Sultan-Hassan-Moschee in Kairo

Sultan-Hassan-Moschee in Kairo

Die Sultan-Hassan-Moschee wurde im Jahr 1363 fertig gestellt und gehört zu den bedeutendsten Monumenten der islamischen Altstadt von Kairo. Die Moschee ist ein schönes Beispiel für die Architektur der Mameluckenzeit.

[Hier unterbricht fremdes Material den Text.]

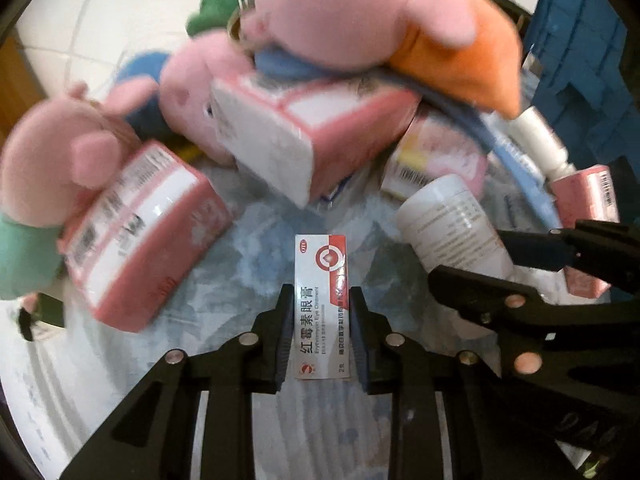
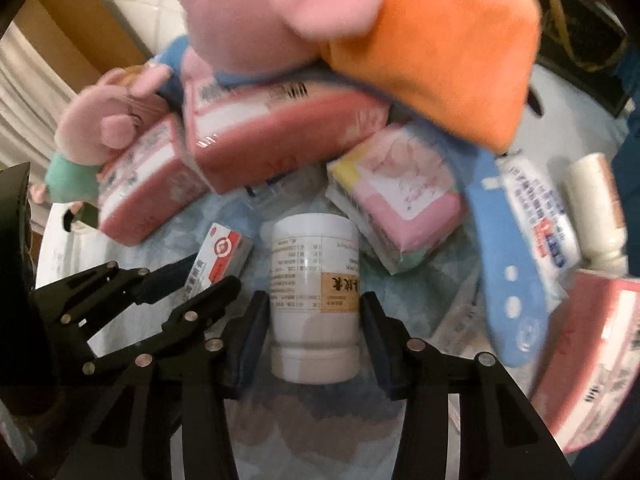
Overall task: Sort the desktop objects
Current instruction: 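Carry the ointment box and white bottle over the blue bin with both grippers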
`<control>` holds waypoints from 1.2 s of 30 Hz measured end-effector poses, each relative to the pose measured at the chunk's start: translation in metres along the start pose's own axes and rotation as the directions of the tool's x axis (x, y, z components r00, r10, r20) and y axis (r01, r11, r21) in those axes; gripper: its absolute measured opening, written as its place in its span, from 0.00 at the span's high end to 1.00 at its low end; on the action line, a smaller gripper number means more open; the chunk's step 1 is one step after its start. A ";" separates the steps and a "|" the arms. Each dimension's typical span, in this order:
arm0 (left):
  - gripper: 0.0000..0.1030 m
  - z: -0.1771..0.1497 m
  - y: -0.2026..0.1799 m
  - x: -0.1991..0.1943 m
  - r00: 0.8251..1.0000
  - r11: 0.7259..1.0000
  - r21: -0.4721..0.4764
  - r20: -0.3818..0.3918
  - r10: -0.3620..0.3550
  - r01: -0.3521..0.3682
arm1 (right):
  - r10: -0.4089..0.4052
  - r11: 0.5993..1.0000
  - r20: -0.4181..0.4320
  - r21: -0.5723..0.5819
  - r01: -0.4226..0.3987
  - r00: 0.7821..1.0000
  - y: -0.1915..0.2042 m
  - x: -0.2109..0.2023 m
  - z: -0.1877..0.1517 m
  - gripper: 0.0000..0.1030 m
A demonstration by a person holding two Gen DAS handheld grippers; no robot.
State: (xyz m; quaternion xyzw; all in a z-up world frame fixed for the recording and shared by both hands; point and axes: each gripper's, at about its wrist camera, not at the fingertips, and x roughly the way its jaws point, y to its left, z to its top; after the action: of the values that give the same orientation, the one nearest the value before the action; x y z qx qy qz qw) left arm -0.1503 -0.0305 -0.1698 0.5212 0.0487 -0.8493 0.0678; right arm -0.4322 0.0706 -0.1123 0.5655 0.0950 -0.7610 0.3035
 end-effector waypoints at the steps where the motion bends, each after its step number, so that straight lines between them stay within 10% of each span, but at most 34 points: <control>1: 0.75 0.000 -0.001 -0.010 1.000 1.000 0.001 0.019 0.002 -0.002 | -0.011 1.000 0.025 -0.011 0.012 1.000 0.004 -0.012 -0.001 0.56; 13: 0.75 0.015 -0.016 -0.138 0.945 0.999 0.038 0.328 0.000 -0.013 | -0.101 0.993 0.312 -0.021 0.113 0.945 0.025 -0.175 -0.044 0.56; 21: 0.75 0.009 -0.081 -0.233 0.866 0.984 0.164 0.481 -0.139 0.067 | -0.217 0.975 0.515 0.074 0.209 0.829 0.020 -0.293 -0.094 0.56; 28: 0.75 0.023 -0.161 -0.292 0.791 0.951 0.275 0.546 -0.275 0.141 | -0.366 0.930 0.628 0.223 0.292 0.687 -0.013 -0.390 -0.143 0.56; 36: 0.75 0.034 -0.274 -0.314 0.776 0.884 0.417 0.478 -0.411 0.211 | -0.551 0.835 0.601 0.396 0.383 0.579 -0.085 -0.445 -0.187 0.56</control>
State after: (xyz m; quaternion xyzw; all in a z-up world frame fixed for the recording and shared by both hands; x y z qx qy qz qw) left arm -0.0849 0.2547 0.1285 0.2407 -0.0338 -0.9574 -0.1558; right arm -0.2519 0.3876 0.2154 0.2223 0.0345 -0.9736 0.0383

Das Gebäude ist asymmetrisch fünfeckig und 7900 Quadratmeter groß. Dabei hat es eine Höhe von 36 Meter und wirkt ein wenig wie eine dunkle Festung.
Ursprünglich waren vier Minarette geplant, doch es wurden nur zwei gebaut. Ein Minarett fiel schon beim Bau ein.
Sultan Hassan erlebte die Fertigstellung seiner Moschee nicht mehr, da er 1361 von Rivalen getötet wurde. Seine Leiche wurde nie gefunden. Im Mausoleum der Moschee liegen daher nur seine Söhne.
Die Moschee wird heute noch genutzt. Es waren einmal vier Religionsschulen dort untergebracht (Madrasa), die restauriert werden.
Zum großen Eingangsportal der Moschee steigt man eine Treppe hinauf und geht im reich dekorierten Vorraum nach links durch einen Gang zum Innenhof. Der Innenhof hat einen Brunnen, um den acht Säulen ein Holzdach tragen. Von den vier Gebetsräumen gehen Türen zu den Rechtsschulen der Hanafiten, Hanbaliten, Malikiten und Schafiiten.
Frontal blickt man auf den Hauptiwan, in dem die Gebetsnische mit dem goldenen Schriftfries liegt. An der Wand entlang läuft ein größerer Schriftfries aus Stuck.
Am Ende der Treppe, die hoch zur Gebetskanzlei führt, befindet sich eine mit Bronze beschlagene Holztür. Man kann weitere große Bronzetüren im Hauptgebetsraum finden.
Durch eine Gittertür kann man das Mausoleum betreten und dort die Stalaktitendekoration an der Decke und das Schriftfries in riesigen goldenen Buchstaben bewundern.